Visual Grant
2020 Spring Grantee
Sook Jin Jo
Sook Jin Jo’s upcoming exhibition at the Amelie A. Wallace Gallery, SUNY College in Old Westbury, New York will focus on exploring and creating an in-depth discussion around a wide range of her works and their relationship to each other. The exhibition will present her works in three categories: wooden assemblages / installations, photographs and performance / video / documentaries in three connected gallery rooms.
Korean born, New York based artist Sook Jin Jo is a multidisciplinary artist. Since 1985 she has produced drawings, collages, sculptural assemblages, performances, photographs, videos, installations, public works and architecture.
Sook Jin has exhibited internationally and has been the subject of 34 solo exhibitions in the United States, Europe and Asia, including the “Walter Gropius Master Artist Series”, Huntington Museum of Art, Huntington, West Virginia (2011); A project collaboration with Immigrants from Latin America, Tenement Museum, New York, NY (2009); “A Mid-Career Survey of the Work of Sook Jin Jo” at the Arko Art Center, Seoul (2007) and over 100 group exhibitions, including the “Lodz Biennale”, Lodz, Poland; the “Gwangju Biennale,” Korea; the National Museum of Contemporary Art in Korea; Gyeonggi Museum of Art, Korea; Maier Museum of Art, Virginia; and Seoul Museum of Art, Korea.
Sook Jin is a recipient of many distinguished awards, fellowships, grants and commissions, including a commission from the City of Los Angeles Department of Cultural Affairs; a Master Artist in Residence Fellowship, Atlantic Center for the Arts in New Smyrna Beach, Florida; Örebro AiR Fellowship in Örebro, Sweden; the iaab Fellowship (Christoph Merian Stifung Foundation) in Basel, Switzerland; the Hachonghyun Foundation Artist Award in Seoul, Korea; a Korea Arts Foundation of America (KAFA) Award in Santa Monica, CA; a Pollock-Krasner Foundation Grant in New York, NY; the Sacatar Foundation Residency Fellowship in Brazil; and a Socrates Sculpture Park Artist Fellowship in New York, NY.
Sook Jin’s works can be seen in numerous public collections, including the National Museum of Contemporary Art in Korea; the Seoul Museum of Art in Korea; Gyeonggi Museum of Modern Art, Ansan, Korea; the Erie Museum of Art in Pennsylvania; the Huntington Museum of Art in West Virginia; the Housatonic Museum of Art in Connecticut; the Arko Art Center in Seoul, Korea; the LA Metro Detention Center in Los Angeles; Art Chapel in Tipitapa, Nicaragua; and the Margulies Collection at the Warehouse in Miami.
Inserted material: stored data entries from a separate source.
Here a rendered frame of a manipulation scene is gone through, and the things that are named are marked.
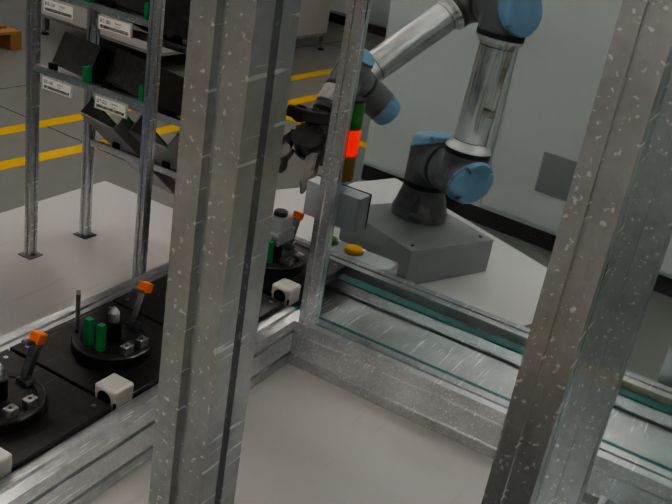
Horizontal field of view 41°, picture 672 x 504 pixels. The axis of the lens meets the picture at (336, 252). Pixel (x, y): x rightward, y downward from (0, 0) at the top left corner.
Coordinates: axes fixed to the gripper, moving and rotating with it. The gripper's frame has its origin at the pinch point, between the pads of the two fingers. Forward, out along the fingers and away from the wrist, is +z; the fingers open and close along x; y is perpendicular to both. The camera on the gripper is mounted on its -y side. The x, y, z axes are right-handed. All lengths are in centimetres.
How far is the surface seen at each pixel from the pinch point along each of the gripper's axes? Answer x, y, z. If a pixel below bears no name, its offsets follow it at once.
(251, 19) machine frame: -64, -120, 32
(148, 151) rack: 19.0, -19.4, 10.4
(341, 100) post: -18.9, -28.5, -8.3
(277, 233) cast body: -1.7, 5.5, 9.7
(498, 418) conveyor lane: -61, 2, 27
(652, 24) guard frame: -83, -117, 24
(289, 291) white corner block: -11.9, 3.3, 20.7
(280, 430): -28, -6, 47
Sook Jin Jo’s upcoming exhibition will include some important wooden works along with her large-scale photo installation entitled “Seoul Cross” (two editions of which are in the collections of two museums in Korea). Also, it will include her photographs of disappearing buildings -- abandoned warehouses, factories, hospitals and homes -- that were taken over the last 20 years in a number of countries, but have not been exhibited anywhere. The relationship between the photos and her wooden works would create a great deal of interesting and inspiring conversation.